Volunteering in Public Goods games:
by Christoph Hauert, Version 2.2, September 2005.
In structured populations, the individuals occupy the nodes of a lattice, graph or network. The performance or fitness of all individuals is determined through interactions within their neighborhood. The evolutionary dynamics can be modeled in different ways but in any case, the strategy of an individual is updated by probabilistically comparing its fitness with the fitnesses of its neighbors. This updating can be done in synchrony, e.g. reflecting an annual reproductive cycle, or in asynchrony which approximates a continuous time system. In addition, there are various meaningful ways to implement the probabilistic comparison and the derivation of the fitness.
In well-mixed populations, the replicator dynamics predicts periodic oscillations driven by the cyclic dominance of cooperators, defectors and loners. However, all trajecories are structurally unstable such that noise eventually drives the system to the boundary of the simplex S3 and thus eliminating two strategies resulting in a homogenous state (usually all loners). In particular, this also happens in the case of finite population sizes. Thus, the long-term maintenance of cooperation requires stabilization. This can be achieved in different ways, e.g. through modifications of the dynamics or by considering structured populations.
In contrast to well-mixed populations, cooperators can survive in structured populations already in compulsory public goods games by forming compact clusters. Voluntary participation and the loner option largely extends the range where cooperators persist because loners provide additional protection to cooperators by reducing exploitation. This results in four different dynamical regimes.
All collections provide more detailed information on different aspects of the dynamics of voluntary public goods games in structured populations including many preconfigured simulations illustrating and highlighting particular scenarios.
The buttons along the bottom control the execution and the speed of the simulations. Of particular importance are the Param button and the data views pop-up list on top. The former opens a panel that allows to set and change various parameters concerning the game as well as the population structure, while the latter displays the simulation data in different ways. Use the above collections to run simulations illustrating particular scenarios with all parameters preset accordingly.
|New cooperators||New defectors||New loners|
Note: The pale strategy colors are very useful to get an intuition of the activitiy in spatially structured systems.

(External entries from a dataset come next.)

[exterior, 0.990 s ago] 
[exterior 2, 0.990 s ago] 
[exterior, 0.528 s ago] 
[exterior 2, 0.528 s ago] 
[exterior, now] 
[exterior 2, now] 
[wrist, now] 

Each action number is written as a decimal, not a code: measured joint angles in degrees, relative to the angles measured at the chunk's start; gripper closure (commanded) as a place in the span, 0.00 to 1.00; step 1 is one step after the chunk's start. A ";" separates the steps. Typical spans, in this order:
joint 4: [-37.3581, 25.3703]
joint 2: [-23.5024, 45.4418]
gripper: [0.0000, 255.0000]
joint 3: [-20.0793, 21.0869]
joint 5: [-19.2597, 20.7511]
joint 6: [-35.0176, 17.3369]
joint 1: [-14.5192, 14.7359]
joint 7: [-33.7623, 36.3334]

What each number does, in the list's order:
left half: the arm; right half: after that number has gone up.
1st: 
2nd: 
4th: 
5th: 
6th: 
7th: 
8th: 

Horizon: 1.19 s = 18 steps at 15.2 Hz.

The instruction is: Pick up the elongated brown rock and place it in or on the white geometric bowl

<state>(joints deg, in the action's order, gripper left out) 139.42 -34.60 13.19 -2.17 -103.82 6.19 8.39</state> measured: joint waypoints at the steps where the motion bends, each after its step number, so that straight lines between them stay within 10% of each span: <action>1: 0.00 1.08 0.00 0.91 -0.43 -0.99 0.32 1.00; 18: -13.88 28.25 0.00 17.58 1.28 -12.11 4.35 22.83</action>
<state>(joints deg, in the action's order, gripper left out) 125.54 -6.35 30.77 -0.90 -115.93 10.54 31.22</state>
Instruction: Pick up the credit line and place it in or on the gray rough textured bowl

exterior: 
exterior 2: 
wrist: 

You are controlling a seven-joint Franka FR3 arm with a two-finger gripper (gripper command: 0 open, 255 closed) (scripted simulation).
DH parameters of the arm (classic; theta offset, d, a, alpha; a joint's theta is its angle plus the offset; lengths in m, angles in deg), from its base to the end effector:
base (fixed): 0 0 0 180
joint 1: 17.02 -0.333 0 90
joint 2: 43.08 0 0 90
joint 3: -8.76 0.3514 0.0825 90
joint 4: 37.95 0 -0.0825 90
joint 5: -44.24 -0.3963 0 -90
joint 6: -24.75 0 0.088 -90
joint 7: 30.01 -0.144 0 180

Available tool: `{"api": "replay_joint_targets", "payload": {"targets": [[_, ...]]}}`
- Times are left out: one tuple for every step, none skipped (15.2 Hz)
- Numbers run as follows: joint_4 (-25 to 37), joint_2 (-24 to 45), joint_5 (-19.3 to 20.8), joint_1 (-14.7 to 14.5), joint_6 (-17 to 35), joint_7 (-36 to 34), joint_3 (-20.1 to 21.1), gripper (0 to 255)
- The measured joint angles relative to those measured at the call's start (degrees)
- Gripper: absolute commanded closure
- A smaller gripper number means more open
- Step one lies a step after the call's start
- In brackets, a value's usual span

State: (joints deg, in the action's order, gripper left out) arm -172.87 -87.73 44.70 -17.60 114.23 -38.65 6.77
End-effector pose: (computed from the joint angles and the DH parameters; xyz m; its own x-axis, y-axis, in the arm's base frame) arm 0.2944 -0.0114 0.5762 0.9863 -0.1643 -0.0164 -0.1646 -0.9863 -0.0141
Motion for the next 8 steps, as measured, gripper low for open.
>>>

The shades of grey of the payoff scale are augmented by blueish and reddish shades, which indicate payoffs for mutual cooperation and defection, respectively.
|Params||Pop up panel to set various parameters.|
|Views||Pop up list of different data presentations.|
|Slider||Idle time between updates. On the right your CPU clock determines the update speed while on the left updates are made roughly once per second.|
|Mouse||Mouse clicks on the graphics panels generally start, resume or stop the simulations.|
|Structure - Strategy||Snapshot of the spatial arrangement of strategies. Mouse clicks cyclically change the strategy of the respective site for the preparation of custom initial configurations.|
|Mean frequency||Time evolution of the strategy frequencies.|
|Simplex S3||Frequencies plotted in the simplex S3. Mouse clicks set the initial frequencies of strategies.|
|Phase Plane 2D||Frequencies plotted in the phase plane spanned by the frequency of participants (x + y = 1 - z) and the relative frequency of cooperators (f = x / (x + y)). Mouse clicks set the initial frequencies of strategies or stop the simulations.|
|Structure - Fitness||Snapshot of the spatial distribution of payoffs.|
|Mean Fitness||Time evolution of the mean payoff of each strategy together with the average population payoff.|
|Histogram - Fitness||Histogram of payoffs for each strategy.|
The list below describes only the few parameters related to the voluntary public goods game. Follow the link for a complete list and descriptions of all other parameters e.g. referring to update mechanisms of players and the population.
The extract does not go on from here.